(GOAL OF THE EXERCISE)
Of the entries below, return only those lines from the line with "Query: white tray" to the line with "One or more", exactly, both included.

(PROVIDED DATA)
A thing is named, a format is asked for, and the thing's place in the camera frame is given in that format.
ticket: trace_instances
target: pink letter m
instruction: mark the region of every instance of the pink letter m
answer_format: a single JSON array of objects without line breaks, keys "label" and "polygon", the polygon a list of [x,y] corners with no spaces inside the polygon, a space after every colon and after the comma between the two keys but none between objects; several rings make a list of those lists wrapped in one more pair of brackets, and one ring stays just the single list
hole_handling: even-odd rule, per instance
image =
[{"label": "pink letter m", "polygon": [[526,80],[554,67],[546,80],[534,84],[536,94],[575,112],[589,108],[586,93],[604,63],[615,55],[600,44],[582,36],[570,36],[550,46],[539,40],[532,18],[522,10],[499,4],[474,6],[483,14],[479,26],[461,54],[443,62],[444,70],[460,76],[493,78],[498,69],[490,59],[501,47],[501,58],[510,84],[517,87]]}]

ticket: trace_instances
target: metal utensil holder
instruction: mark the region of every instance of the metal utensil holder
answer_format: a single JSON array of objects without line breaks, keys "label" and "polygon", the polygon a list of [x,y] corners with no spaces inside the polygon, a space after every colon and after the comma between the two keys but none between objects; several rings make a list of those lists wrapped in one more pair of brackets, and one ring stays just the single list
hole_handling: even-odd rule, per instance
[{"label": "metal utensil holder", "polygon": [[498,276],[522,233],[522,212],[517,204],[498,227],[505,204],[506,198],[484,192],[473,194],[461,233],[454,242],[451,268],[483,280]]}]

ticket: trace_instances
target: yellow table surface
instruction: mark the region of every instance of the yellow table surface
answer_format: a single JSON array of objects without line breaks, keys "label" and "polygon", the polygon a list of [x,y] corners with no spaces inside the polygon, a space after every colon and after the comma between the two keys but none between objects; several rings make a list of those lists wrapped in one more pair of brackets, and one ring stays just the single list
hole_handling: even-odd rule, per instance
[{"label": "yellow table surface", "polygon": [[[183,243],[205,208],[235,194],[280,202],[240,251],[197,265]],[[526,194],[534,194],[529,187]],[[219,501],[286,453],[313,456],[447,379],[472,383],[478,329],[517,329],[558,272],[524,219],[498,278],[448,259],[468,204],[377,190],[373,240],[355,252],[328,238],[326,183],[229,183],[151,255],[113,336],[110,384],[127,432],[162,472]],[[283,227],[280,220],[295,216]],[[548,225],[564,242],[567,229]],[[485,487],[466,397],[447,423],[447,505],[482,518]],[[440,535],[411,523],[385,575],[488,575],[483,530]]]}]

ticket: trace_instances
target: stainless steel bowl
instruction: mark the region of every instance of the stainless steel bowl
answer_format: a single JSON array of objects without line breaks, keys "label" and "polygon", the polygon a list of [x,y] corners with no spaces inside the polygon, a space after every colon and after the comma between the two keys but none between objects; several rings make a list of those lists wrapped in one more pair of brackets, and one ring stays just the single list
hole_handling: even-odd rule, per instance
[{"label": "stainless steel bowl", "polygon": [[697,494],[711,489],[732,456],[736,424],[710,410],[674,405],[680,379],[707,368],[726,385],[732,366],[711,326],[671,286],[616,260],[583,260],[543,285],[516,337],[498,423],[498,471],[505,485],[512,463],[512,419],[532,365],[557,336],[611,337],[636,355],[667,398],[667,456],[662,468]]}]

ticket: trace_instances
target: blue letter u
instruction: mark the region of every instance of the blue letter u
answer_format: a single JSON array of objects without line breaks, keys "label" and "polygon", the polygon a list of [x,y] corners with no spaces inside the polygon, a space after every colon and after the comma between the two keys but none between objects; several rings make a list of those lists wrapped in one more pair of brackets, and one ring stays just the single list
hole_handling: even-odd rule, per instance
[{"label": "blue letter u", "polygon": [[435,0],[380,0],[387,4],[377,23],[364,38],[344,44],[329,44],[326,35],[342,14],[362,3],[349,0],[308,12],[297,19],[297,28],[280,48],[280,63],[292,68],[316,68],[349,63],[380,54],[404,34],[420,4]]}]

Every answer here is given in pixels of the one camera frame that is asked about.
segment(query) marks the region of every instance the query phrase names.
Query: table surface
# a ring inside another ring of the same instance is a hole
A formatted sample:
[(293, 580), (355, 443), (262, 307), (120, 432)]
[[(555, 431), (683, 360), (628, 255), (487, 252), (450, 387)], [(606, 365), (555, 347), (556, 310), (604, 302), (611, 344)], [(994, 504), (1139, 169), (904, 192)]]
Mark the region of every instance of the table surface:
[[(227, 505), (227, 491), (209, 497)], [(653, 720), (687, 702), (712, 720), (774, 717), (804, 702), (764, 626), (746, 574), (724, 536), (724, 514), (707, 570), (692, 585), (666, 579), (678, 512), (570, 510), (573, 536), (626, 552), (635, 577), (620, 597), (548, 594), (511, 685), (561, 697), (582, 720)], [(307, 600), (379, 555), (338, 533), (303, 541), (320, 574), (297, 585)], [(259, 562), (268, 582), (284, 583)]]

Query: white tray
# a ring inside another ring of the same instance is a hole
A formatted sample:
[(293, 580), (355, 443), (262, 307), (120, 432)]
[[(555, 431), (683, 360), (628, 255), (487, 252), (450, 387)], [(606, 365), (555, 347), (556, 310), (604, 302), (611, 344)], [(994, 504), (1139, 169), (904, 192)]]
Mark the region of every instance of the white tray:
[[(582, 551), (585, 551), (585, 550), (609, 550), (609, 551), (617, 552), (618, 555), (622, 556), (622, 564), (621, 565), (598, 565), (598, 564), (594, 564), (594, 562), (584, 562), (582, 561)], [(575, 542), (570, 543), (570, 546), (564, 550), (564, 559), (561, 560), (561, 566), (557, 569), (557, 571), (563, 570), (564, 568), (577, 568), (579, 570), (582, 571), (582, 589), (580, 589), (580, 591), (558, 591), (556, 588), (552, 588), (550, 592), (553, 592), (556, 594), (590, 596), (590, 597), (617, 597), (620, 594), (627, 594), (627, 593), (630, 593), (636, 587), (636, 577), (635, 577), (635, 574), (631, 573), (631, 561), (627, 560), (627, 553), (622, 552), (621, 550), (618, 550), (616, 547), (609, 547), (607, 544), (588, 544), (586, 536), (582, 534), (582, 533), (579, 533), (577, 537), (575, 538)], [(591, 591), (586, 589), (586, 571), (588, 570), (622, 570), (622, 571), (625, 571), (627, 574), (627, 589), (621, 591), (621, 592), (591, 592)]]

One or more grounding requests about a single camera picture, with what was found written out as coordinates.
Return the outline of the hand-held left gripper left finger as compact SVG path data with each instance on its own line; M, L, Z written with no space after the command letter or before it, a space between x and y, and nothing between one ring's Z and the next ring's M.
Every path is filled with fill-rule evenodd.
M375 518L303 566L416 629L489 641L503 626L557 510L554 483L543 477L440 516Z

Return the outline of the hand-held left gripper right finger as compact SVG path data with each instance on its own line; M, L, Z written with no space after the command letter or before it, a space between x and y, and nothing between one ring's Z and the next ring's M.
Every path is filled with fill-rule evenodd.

(OUTPUT FOR THIS TASK)
Query: white tray
# a ring inside another ring of the same instance is a hole
A formatted sample:
[(293, 580), (355, 443), (262, 307), (120, 432)]
[[(555, 431), (683, 360), (628, 255), (487, 252), (450, 387)], [(606, 365), (555, 347), (556, 310), (604, 302), (611, 344)], [(994, 504), (1139, 169), (904, 192)]]
Mark the region of every instance of the white tray:
[[(582, 551), (585, 551), (585, 550), (609, 550), (609, 551), (617, 552), (618, 555), (622, 556), (622, 564), (621, 565), (598, 565), (598, 564), (594, 564), (594, 562), (584, 562), (582, 561)], [(575, 542), (570, 543), (570, 546), (564, 550), (564, 559), (561, 560), (561, 566), (557, 569), (557, 571), (563, 570), (564, 568), (577, 568), (579, 570), (582, 571), (582, 589), (580, 589), (580, 591), (558, 591), (556, 588), (552, 588), (550, 592), (553, 592), (556, 594), (590, 596), (590, 597), (617, 597), (620, 594), (627, 594), (627, 593), (630, 593), (636, 587), (636, 577), (635, 577), (635, 574), (631, 573), (631, 561), (627, 560), (627, 553), (622, 552), (621, 550), (618, 550), (616, 547), (609, 547), (607, 544), (588, 544), (586, 536), (582, 534), (582, 533), (579, 533), (577, 537), (575, 538)], [(591, 591), (586, 589), (586, 571), (588, 570), (622, 570), (622, 571), (625, 571), (627, 574), (627, 589), (621, 591), (621, 592), (591, 592)]]

One or more grounding requests about a single camera picture, with what was found written out as coordinates.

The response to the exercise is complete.